John Thomas Walton (October 8, 1946 – June 27, 2005) was an American war veteran and a son of Walmart founder Sam Walton. He was also the chairman of True North Venture Partners, a venture capital firm. Walton cofounded the Children's Scholarship Fund, providing tuition scholarships for disadvantaged youth.

Early life and service in the Vietnam War
Walton was born in Newport, Arkansas. He graduated from Bentonville High School where he was a star football player. Walton went on to attend the College of Wooster in Wooster, Ohio. He dropped out of college in 1968 to spend more time playing the flute and enlisted in the U.S. Army (after the Vietnamese Tet Offensive).
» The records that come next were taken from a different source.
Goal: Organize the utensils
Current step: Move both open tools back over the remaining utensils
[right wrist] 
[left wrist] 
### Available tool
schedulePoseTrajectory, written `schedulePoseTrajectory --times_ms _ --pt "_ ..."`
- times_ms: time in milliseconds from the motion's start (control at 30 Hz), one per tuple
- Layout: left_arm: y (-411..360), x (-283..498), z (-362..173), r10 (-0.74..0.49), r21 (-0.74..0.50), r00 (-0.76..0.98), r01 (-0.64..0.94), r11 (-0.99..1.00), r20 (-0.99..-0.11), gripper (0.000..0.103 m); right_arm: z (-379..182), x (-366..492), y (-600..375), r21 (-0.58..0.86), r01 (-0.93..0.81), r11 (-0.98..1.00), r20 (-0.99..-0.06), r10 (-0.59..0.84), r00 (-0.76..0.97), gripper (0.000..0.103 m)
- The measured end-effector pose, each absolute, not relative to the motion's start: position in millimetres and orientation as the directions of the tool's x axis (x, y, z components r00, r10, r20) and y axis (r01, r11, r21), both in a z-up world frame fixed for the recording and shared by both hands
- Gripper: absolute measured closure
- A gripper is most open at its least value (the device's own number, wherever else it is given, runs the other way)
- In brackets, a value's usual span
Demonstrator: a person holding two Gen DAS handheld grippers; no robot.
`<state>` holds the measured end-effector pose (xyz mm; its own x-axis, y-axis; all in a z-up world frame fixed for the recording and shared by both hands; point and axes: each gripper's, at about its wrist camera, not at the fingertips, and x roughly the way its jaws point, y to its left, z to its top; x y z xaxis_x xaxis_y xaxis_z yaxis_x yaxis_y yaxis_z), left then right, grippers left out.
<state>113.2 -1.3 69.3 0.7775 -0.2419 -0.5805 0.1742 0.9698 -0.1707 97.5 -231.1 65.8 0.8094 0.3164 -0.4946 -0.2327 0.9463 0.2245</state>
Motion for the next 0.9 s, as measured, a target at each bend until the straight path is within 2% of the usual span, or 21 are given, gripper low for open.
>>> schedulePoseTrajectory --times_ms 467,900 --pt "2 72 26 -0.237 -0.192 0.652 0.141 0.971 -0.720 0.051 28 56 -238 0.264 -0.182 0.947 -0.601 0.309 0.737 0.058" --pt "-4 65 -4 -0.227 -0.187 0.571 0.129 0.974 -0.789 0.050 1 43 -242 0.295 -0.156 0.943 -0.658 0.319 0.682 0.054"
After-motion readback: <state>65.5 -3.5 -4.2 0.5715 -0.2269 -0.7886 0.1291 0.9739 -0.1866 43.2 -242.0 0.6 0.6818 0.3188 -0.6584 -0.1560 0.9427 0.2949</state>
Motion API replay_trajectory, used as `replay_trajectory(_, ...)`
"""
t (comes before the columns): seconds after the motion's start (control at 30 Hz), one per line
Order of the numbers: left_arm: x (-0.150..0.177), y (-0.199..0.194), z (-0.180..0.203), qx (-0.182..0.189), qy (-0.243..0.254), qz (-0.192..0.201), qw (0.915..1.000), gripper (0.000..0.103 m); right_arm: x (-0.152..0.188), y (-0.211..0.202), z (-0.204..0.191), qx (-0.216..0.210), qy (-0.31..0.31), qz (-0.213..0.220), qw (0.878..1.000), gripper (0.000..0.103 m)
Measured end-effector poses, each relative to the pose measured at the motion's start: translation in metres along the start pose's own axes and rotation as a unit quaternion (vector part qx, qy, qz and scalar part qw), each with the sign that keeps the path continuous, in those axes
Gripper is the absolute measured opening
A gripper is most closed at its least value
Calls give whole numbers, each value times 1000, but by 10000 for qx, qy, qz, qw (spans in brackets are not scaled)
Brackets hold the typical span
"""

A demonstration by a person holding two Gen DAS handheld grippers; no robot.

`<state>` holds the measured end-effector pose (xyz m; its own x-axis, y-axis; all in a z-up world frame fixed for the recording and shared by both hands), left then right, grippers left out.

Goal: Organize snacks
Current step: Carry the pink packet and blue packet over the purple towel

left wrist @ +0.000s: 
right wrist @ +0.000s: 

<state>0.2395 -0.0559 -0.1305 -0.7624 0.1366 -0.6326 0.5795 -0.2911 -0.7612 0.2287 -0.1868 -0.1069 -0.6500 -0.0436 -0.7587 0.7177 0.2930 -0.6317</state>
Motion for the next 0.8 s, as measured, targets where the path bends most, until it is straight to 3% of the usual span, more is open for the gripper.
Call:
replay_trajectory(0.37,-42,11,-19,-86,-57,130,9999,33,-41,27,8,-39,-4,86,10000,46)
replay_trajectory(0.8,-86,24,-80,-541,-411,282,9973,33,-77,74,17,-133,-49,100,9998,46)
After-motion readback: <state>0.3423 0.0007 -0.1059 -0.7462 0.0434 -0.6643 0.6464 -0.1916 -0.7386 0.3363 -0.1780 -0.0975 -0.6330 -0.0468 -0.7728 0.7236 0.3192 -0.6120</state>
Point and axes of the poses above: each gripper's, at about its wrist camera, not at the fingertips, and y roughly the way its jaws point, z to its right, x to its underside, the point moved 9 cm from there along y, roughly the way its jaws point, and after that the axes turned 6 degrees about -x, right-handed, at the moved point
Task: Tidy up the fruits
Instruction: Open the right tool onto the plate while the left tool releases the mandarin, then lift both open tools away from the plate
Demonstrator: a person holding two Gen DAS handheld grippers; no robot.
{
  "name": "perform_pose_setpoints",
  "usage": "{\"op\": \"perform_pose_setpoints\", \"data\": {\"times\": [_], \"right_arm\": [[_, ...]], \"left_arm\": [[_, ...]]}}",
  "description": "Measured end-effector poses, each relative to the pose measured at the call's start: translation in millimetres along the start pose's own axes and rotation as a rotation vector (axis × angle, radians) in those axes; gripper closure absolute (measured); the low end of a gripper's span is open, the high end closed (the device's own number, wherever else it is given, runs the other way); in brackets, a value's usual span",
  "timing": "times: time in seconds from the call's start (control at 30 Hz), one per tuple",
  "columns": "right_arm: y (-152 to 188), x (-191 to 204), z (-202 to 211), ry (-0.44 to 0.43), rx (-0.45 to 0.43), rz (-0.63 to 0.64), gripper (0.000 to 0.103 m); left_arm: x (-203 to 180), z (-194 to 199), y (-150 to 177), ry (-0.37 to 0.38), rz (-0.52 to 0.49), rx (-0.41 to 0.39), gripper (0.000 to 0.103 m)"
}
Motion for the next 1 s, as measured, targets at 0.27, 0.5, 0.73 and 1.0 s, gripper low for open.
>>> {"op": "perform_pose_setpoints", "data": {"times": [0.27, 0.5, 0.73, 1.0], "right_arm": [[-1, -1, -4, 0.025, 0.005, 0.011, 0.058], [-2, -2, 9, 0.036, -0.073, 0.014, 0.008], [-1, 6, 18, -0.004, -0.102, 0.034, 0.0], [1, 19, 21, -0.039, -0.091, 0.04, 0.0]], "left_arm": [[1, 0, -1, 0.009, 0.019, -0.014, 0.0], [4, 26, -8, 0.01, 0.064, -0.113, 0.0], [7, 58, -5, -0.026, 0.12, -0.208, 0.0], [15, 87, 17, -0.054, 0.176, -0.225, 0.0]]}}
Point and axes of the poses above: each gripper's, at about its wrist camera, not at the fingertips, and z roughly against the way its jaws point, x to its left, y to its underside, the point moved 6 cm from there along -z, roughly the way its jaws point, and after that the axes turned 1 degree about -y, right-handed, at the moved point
During the Vietnam war, Walton served in the Green Berets as part of the Studies and Observations Group. He was involved in combat in the A Shau Valley and in Laos, where he was the medic and second-in-command of a unit named "Spike Team Louisiana". Walton later received a Silver Star for bravery in combat.

Later life
After returning from Vietnam, Walton learned to fly and went to work as a pilot for Walmart. He later left the company to fly crop-dusters over cotton fields in several southern states and co-founded Satloc, an aerial application company that pioneered the use of GPS technology in agricultural crop-dusting. Walton then moved to San Diego where he founded Corsair Marine, a company that built trimaran sailboats. He also lived in Durango, Colorado, and was an enthusiastic skier, mountain biker, hiker, motorcycle rider, skydiver and scuba diver.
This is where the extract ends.